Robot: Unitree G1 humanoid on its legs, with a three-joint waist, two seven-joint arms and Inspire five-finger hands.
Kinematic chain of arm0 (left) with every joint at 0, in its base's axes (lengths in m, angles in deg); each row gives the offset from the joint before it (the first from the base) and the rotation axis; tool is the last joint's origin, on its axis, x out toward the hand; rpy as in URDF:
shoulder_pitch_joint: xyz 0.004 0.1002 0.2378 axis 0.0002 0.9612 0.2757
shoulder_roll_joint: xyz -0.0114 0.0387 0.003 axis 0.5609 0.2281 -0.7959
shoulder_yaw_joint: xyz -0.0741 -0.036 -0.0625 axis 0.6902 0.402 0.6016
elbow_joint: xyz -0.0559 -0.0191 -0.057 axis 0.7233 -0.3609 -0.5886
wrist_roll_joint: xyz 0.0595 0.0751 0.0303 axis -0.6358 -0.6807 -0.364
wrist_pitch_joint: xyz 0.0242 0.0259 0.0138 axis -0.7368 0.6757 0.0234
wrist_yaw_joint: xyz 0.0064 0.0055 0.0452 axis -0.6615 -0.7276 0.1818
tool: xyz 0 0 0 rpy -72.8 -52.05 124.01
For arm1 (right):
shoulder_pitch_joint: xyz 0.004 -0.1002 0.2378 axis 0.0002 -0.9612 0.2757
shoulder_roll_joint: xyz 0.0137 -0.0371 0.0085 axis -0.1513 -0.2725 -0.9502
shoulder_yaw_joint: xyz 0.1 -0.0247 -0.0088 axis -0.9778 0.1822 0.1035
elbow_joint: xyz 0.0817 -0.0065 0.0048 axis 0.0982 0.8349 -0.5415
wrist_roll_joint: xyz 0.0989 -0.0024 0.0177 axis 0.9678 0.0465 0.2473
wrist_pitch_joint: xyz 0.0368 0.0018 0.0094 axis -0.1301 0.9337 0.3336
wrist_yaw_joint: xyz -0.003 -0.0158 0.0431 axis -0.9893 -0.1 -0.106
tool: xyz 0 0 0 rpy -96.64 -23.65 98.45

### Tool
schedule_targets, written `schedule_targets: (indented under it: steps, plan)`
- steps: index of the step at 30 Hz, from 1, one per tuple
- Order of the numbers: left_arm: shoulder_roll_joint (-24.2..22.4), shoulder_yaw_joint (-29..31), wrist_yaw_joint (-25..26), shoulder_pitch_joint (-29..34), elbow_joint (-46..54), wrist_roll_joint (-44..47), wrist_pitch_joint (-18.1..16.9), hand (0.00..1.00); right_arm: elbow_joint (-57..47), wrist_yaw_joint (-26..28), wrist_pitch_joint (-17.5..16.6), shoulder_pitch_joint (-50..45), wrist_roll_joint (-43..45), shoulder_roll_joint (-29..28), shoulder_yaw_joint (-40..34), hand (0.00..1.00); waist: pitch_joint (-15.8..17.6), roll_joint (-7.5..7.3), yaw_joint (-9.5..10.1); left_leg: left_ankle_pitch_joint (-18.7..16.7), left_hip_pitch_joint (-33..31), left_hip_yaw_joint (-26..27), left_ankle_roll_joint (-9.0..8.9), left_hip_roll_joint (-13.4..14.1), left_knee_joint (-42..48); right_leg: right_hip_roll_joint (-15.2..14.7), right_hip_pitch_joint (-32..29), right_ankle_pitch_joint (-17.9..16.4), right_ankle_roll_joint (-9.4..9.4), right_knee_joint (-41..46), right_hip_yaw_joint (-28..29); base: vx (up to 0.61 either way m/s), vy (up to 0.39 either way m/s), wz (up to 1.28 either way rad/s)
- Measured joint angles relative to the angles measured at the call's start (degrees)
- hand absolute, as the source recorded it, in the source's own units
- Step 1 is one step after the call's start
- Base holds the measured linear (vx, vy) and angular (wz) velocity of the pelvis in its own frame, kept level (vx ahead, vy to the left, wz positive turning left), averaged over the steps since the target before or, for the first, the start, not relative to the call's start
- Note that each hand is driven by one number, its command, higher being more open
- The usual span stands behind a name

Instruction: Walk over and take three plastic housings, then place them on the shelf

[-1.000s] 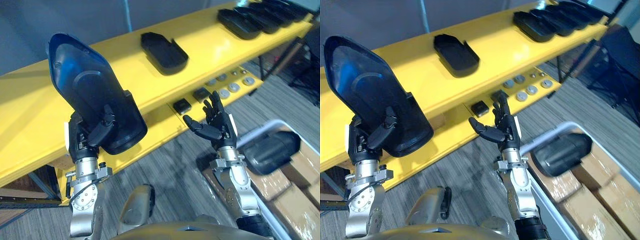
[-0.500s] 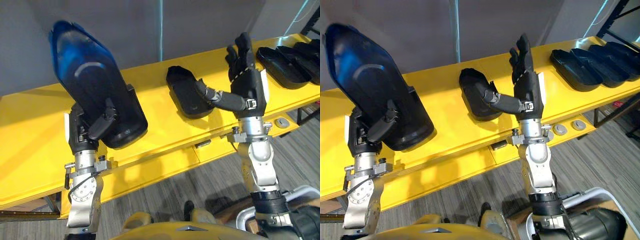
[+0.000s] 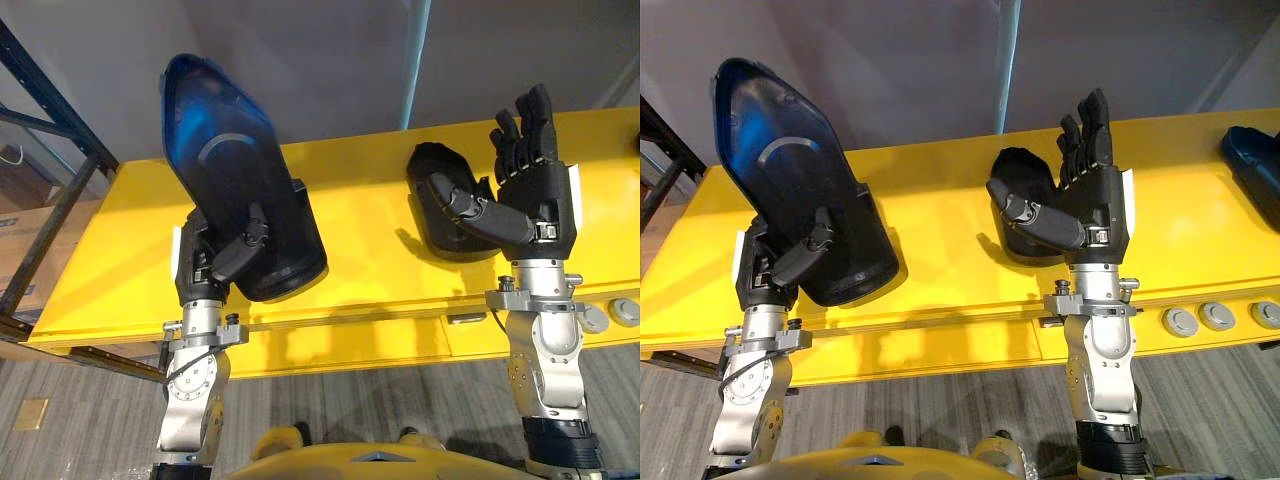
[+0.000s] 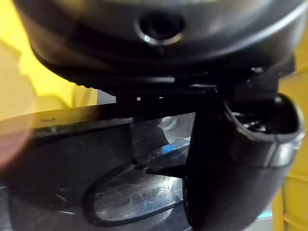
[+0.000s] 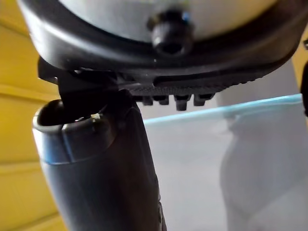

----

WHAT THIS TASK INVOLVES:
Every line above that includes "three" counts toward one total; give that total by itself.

TASK ANSWER:
2